(Bloomberg) -- Western sanctions on the export to Russia of technology used in oil refining won't cripple the country's fuel processors, but could hamper the development of the crucial industry.
Russia isn't only a major exporter of crude oil. It has a large refining industry that last year satisfied domestic demand and delivered fuel exports of 2.69 million barrels a day, according a paper by the Oxford Institute for Energy Studies.
The country's exports of refined products have “global reach,” with the European Union receiving about 45% of those shipments, according to Oxford Energy. In 2021, Russia's earned $70 billion from shipping refined oil products overseas, nearly 40% of total petroleum export revenue, according to data from the Federal Customs Service.
The physical flow of Russian oil and gas hasn't been targeted by sanctions, but the country's ability to earn extra revenue by refining crude into higher-value fuels is now subject to restrictions in response to Russia's invasion of Ukraine.
“We and our allies and partners share a strong interest in degrading Russia's status as a leading energy supplier over time,” the White House administration said in a statement this week. The U.S. officials echoed the EU Commission Chief Ursula von der Leyen, who said European sanctions on Russia will make it “impossible to upgrade its refineries.”
The U.S. hasn't published details of its technology-export ban. The EU restrictions are aimed at limiting access to advanced equipment, such as flexicoking, which allows refineries to process heavy oil residues into more valuable products.
The restrictions so far won't strangle Russian oil refiners, but could force them to rethink their technological processes and hit a pause button on some upgrades projects, said Andrey Kostin, head of Russian consultant the Industry Research Center.
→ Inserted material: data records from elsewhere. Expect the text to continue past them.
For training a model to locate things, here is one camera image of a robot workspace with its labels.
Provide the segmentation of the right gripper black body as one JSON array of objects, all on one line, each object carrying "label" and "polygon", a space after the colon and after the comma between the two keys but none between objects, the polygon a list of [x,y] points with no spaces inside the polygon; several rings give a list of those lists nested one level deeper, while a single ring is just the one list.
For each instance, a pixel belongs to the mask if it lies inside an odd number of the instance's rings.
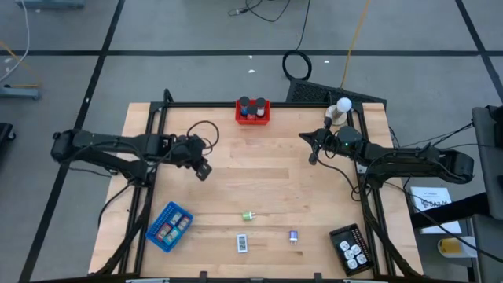
[{"label": "right gripper black body", "polygon": [[322,128],[318,128],[314,132],[317,132],[316,135],[316,144],[311,146],[312,153],[309,157],[310,164],[316,164],[318,161],[318,154],[321,149],[326,152],[331,152],[332,157],[336,155],[337,150],[337,142],[335,135],[330,131],[332,125],[324,126]]}]

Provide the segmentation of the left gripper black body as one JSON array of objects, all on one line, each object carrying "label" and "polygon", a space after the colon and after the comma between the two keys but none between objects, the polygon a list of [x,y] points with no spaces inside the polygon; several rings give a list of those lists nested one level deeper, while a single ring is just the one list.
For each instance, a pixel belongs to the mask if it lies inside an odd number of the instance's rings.
[{"label": "left gripper black body", "polygon": [[172,147],[172,163],[174,165],[199,165],[207,160],[203,157],[206,144],[197,135],[182,136]]}]

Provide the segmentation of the white bulb on brass stand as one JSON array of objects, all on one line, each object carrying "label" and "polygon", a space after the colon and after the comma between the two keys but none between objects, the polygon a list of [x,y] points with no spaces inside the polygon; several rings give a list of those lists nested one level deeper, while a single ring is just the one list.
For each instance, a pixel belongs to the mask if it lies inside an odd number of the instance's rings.
[{"label": "white bulb on brass stand", "polygon": [[340,98],[325,111],[324,124],[326,126],[341,126],[347,121],[347,113],[352,109],[352,102],[347,97]]}]

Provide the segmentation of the black perforated mat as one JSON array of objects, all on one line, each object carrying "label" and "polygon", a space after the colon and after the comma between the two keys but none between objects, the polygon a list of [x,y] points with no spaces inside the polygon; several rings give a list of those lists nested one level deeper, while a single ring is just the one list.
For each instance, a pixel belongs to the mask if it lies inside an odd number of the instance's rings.
[{"label": "black perforated mat", "polygon": [[290,82],[286,101],[291,103],[322,103],[332,102],[335,104],[340,98],[349,98],[358,103],[381,103],[387,106],[387,101],[382,98],[372,97],[365,94],[342,90],[316,83],[293,79]]}]

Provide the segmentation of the blue plastic basket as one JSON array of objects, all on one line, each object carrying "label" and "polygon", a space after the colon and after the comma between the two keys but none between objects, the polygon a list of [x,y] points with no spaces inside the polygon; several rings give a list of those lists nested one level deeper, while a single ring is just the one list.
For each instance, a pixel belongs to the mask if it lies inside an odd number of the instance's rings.
[{"label": "blue plastic basket", "polygon": [[[189,226],[184,231],[180,231],[177,228],[178,223],[177,223],[176,226],[172,226],[169,223],[169,221],[172,218],[172,216],[176,212],[178,212],[178,211],[182,213],[182,217],[183,216],[188,216],[191,219],[191,222],[190,222]],[[166,253],[169,253],[176,246],[176,244],[182,239],[183,235],[187,232],[187,230],[189,229],[189,227],[192,225],[192,222],[193,222],[193,215],[191,215],[190,213],[188,213],[187,210],[185,210],[181,206],[177,205],[175,202],[171,201],[171,202],[169,202],[167,204],[167,206],[162,210],[162,212],[160,213],[160,215],[153,222],[153,224],[149,227],[149,229],[145,233],[145,237],[149,241],[151,241],[153,244],[155,244],[158,248],[160,248],[161,250],[163,250]],[[160,227],[164,223],[169,224],[172,227],[172,229],[175,228],[176,230],[180,231],[178,239],[172,245],[168,245],[164,241],[158,241],[156,239],[156,233],[159,231]]]}]

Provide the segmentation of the red plastic basket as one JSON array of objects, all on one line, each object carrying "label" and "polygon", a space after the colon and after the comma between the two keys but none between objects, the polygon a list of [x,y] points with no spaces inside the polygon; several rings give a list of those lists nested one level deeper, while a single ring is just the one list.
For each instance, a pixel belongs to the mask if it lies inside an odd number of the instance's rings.
[{"label": "red plastic basket", "polygon": [[[250,105],[255,105],[254,99],[250,99],[249,106]],[[247,120],[247,116],[246,117],[241,116],[240,115],[240,103],[239,103],[239,100],[236,101],[235,120],[241,125],[267,125],[270,121],[270,101],[266,100],[265,116],[262,118],[259,118],[256,116],[255,120]]]}]

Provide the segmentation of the black plastic basket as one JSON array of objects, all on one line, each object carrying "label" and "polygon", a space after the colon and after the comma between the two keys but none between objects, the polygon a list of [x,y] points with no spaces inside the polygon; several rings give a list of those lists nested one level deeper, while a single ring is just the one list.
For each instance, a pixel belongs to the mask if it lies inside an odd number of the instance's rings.
[{"label": "black plastic basket", "polygon": [[[366,270],[370,270],[374,267],[374,262],[372,260],[372,257],[369,253],[368,246],[362,236],[362,233],[356,223],[350,224],[349,226],[341,227],[337,230],[333,230],[329,233],[329,238],[332,242],[332,245],[336,251],[336,254],[341,262],[341,266],[343,268],[344,273],[348,276],[351,277],[356,274],[360,274],[361,272],[364,272]],[[359,254],[364,254],[365,257],[367,258],[367,262],[363,265],[359,264],[356,257],[357,255],[354,254],[354,260],[357,262],[358,267],[356,269],[351,270],[347,266],[347,259],[344,256],[344,252],[340,248],[340,243],[342,241],[346,241],[349,245],[350,248],[348,250],[351,250],[351,246],[354,244],[357,244],[361,252]]]}]

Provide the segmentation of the white booklet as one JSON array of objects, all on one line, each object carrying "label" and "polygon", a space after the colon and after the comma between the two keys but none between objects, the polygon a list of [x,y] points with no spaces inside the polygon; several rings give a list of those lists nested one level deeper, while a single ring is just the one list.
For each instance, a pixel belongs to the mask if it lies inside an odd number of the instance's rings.
[{"label": "white booklet", "polygon": [[[426,211],[451,203],[450,194],[447,188],[411,186],[409,192],[412,195],[410,199],[413,202],[412,208],[414,209],[414,212]],[[442,224],[441,227],[449,230],[452,234],[462,234],[459,221],[447,222]],[[419,231],[420,234],[427,235],[446,234],[446,231],[438,226],[421,228]]]}]

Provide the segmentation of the black bar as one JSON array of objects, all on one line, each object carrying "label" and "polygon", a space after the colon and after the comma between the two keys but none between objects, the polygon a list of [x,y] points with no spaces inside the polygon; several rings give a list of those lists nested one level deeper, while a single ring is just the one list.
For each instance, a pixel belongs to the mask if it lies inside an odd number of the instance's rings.
[{"label": "black bar", "polygon": [[437,223],[467,219],[473,215],[485,215],[491,217],[490,207],[486,193],[479,193],[462,200],[454,201],[440,207],[419,211],[410,216],[414,229],[434,226]]}]

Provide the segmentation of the grey cart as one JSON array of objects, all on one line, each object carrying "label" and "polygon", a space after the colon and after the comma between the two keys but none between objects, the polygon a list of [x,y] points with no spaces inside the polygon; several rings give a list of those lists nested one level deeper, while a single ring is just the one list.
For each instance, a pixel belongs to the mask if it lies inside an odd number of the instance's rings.
[{"label": "grey cart", "polygon": [[474,215],[477,245],[498,257],[478,255],[479,281],[503,283],[503,105],[472,110],[489,212]]}]

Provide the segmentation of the grey desk foot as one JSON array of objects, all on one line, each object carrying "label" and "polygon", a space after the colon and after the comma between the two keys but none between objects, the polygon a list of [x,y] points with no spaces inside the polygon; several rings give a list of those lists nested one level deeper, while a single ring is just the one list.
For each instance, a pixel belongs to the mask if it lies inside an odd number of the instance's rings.
[{"label": "grey desk foot", "polygon": [[40,97],[39,90],[36,88],[0,86],[0,98],[32,99],[37,101]]},{"label": "grey desk foot", "polygon": [[26,9],[82,9],[86,0],[14,0]]}]

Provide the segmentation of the black chair base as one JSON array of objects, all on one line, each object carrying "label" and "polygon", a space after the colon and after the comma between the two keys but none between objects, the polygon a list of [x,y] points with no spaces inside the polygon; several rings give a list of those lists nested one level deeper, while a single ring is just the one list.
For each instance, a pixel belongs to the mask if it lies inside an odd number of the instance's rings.
[{"label": "black chair base", "polygon": [[0,155],[2,155],[8,144],[15,140],[17,134],[11,123],[0,123]]}]

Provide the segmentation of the black aluminium table frame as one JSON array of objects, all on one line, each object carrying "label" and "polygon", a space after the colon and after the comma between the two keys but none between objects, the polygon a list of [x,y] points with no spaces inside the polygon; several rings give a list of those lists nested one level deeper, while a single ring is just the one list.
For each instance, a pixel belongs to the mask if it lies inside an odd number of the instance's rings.
[{"label": "black aluminium table frame", "polygon": [[[162,165],[153,189],[150,219],[173,201],[194,217],[169,253],[139,235],[127,269],[143,277],[342,278],[329,239],[332,230],[362,226],[362,207],[351,199],[355,167],[347,158],[308,161],[299,133],[321,127],[325,108],[273,104],[264,126],[240,125],[231,102],[175,102],[167,109],[168,134],[196,134],[217,141],[205,181],[193,171]],[[242,213],[256,217],[244,221]],[[299,240],[290,244],[289,231]],[[237,252],[237,235],[248,236],[248,252]]]}]

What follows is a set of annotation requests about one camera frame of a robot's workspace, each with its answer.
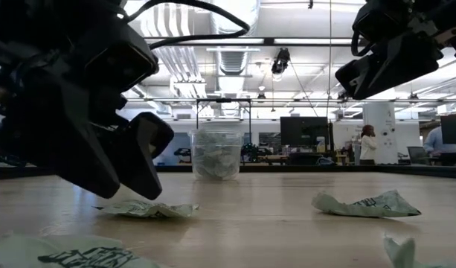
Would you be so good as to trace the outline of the white pillar with wall boxes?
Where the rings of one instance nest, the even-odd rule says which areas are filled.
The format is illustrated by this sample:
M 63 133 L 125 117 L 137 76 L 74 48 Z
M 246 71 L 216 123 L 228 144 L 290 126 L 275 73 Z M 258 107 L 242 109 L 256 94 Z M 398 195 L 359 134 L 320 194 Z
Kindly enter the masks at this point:
M 376 150 L 374 161 L 377 165 L 398 163 L 396 142 L 396 121 L 394 104 L 391 102 L 366 103 L 363 106 L 364 123 L 371 125 L 375 132 Z

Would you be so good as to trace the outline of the black aluminium table frame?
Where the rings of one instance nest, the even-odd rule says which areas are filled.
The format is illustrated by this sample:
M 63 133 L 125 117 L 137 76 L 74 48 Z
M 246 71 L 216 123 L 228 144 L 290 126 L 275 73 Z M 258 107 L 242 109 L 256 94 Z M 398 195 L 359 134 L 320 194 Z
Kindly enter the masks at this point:
M 427 165 L 369 165 L 369 166 L 241 166 L 240 173 L 395 173 L 415 176 L 433 176 L 456 179 L 456 167 Z M 51 176 L 52 170 L 43 167 L 0 166 L 0 179 Z

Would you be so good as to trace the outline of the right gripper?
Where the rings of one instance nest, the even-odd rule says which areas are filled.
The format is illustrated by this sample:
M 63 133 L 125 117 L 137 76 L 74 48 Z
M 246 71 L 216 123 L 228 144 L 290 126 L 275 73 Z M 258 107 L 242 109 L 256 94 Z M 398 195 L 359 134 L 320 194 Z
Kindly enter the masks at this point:
M 414 0 L 414 9 L 432 22 L 432 37 L 440 48 L 455 49 L 456 0 Z M 398 36 L 386 47 L 358 61 L 357 96 L 369 98 L 439 68 L 443 53 L 434 40 L 414 35 Z

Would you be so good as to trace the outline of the clear plastic cup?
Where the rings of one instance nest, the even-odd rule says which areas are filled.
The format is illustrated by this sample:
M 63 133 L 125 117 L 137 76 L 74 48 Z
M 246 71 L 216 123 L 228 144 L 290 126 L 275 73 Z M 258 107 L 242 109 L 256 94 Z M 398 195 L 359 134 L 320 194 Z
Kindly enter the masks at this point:
M 190 132 L 192 170 L 197 179 L 225 181 L 240 172 L 243 136 L 233 130 Z

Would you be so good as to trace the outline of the silver ventilation duct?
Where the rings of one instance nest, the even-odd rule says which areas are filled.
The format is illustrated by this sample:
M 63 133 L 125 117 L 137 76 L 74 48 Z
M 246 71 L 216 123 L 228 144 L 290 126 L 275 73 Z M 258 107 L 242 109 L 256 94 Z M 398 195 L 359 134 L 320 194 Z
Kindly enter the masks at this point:
M 247 36 L 256 32 L 260 13 L 261 0 L 210 0 L 250 26 Z M 238 27 L 226 18 L 212 13 L 211 30 L 215 34 L 231 34 Z M 217 46 L 215 47 L 217 67 L 216 90 L 222 98 L 239 98 L 247 75 L 248 61 L 251 58 L 248 46 Z

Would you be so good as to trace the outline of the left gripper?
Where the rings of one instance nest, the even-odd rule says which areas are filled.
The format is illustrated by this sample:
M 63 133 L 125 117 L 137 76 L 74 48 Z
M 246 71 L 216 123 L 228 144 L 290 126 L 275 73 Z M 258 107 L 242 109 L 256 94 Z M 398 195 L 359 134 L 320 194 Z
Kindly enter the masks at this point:
M 0 41 L 40 52 L 71 51 L 126 0 L 0 0 Z M 120 187 L 89 123 L 89 94 L 70 84 L 26 89 L 1 100 L 0 147 L 102 198 Z

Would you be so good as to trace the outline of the black computer monitor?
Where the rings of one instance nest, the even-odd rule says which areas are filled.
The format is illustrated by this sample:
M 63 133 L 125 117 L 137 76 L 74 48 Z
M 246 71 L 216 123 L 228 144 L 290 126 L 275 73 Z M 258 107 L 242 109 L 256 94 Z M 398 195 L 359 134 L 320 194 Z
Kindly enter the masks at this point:
M 280 142 L 289 147 L 313 147 L 323 141 L 329 152 L 333 140 L 331 126 L 327 117 L 281 117 Z
M 444 144 L 456 144 L 456 115 L 440 118 L 441 132 Z

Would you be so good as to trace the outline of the person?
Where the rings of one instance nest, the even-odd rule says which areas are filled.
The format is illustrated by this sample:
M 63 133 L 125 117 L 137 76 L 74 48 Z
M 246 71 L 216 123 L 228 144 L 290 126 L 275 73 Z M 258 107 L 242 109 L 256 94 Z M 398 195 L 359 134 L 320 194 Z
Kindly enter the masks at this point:
M 375 165 L 376 157 L 376 134 L 372 125 L 364 125 L 361 133 L 360 165 Z
M 441 127 L 436 127 L 428 133 L 423 147 L 431 156 L 439 156 L 442 153 L 456 153 L 456 144 L 443 143 Z

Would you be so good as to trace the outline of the green white stevia packet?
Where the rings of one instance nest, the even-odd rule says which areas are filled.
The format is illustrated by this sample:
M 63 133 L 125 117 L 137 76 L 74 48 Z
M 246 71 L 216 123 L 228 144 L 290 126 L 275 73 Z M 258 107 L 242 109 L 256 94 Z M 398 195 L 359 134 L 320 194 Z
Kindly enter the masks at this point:
M 7 234 L 0 240 L 2 268 L 169 268 L 139 257 L 121 241 L 95 235 L 34 237 Z
M 106 214 L 139 218 L 187 218 L 198 209 L 199 204 L 167 205 L 140 200 L 126 200 L 104 207 L 94 207 Z
M 386 191 L 377 197 L 368 197 L 354 203 L 339 202 L 335 197 L 319 193 L 312 206 L 324 213 L 349 217 L 414 217 L 422 213 L 409 204 L 397 190 Z
M 392 237 L 383 237 L 383 246 L 394 268 L 456 268 L 456 264 L 423 264 L 416 260 L 416 242 L 408 238 L 399 243 Z

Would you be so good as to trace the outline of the long ceiling light strip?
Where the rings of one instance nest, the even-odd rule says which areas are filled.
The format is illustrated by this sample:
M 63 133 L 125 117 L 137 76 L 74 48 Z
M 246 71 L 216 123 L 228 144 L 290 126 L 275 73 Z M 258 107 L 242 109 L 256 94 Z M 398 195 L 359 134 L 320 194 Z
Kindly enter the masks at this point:
M 188 46 L 208 46 L 208 45 L 262 45 L 264 39 L 262 38 L 233 38 L 233 39 L 203 39 L 203 40 L 190 40 L 174 43 L 174 45 L 188 45 Z
M 350 38 L 316 38 L 316 39 L 300 39 L 300 38 L 285 38 L 274 39 L 274 44 L 288 44 L 288 45 L 349 45 Z

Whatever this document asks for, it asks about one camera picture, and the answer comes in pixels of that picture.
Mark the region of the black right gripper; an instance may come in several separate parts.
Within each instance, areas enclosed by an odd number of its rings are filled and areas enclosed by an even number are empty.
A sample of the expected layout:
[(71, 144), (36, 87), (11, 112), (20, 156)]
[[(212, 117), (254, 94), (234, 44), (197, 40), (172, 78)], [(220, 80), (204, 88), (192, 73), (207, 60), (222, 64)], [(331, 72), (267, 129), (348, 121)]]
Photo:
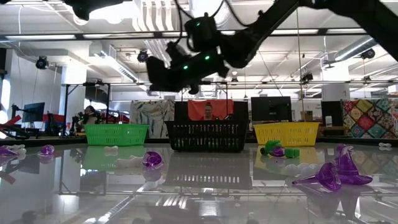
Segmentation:
[(164, 62), (156, 57), (150, 56), (146, 60), (147, 74), (152, 85), (150, 91), (178, 92), (189, 87), (191, 95), (199, 92), (201, 79), (217, 73), (225, 78), (229, 68), (224, 64), (223, 57), (216, 49), (207, 50), (196, 54), (186, 62), (168, 70)]

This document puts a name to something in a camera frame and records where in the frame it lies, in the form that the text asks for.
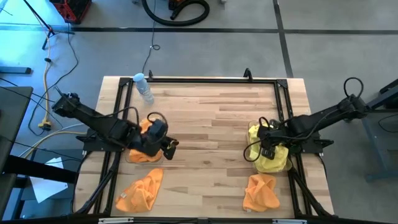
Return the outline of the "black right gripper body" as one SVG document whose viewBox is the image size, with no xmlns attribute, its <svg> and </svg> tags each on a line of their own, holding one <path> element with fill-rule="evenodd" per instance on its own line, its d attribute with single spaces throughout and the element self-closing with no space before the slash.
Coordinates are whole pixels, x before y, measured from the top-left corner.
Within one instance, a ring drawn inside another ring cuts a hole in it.
<svg viewBox="0 0 398 224">
<path fill-rule="evenodd" d="M 290 144 L 288 134 L 289 131 L 285 124 L 271 123 L 270 126 L 267 126 L 267 124 L 259 123 L 257 137 L 261 140 L 261 155 L 273 160 L 276 146 Z"/>
</svg>

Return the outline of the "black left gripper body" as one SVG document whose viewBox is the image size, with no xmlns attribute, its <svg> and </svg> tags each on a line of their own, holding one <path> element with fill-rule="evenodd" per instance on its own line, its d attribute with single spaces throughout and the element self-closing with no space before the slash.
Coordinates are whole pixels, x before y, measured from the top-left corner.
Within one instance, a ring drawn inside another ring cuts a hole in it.
<svg viewBox="0 0 398 224">
<path fill-rule="evenodd" d="M 179 141 L 168 137 L 168 125 L 160 119 L 144 119 L 141 126 L 141 145 L 139 150 L 154 157 L 158 152 L 167 160 L 172 160 Z"/>
</svg>
“It won't be easy for the personnel, everybody has got used to a comfortable life” with access to foreign software and equipment, he said. “Whatever equipment is already in use will probably not be recalled, even though some issues may arise with maintenance, spare parts, technical support.”
Imports of catalysts, chemicals necessary to speed up refining processes, will dry up, Kostin said. But in most cases, Russian refineries whose core technological processes were developed back in the Soviet Union and modernized in the 1990s and 2000s will be able to use domestic catalysts of earlier generations they were designed for, or switch to more modern domestic options. However, those may be less efficient, he said.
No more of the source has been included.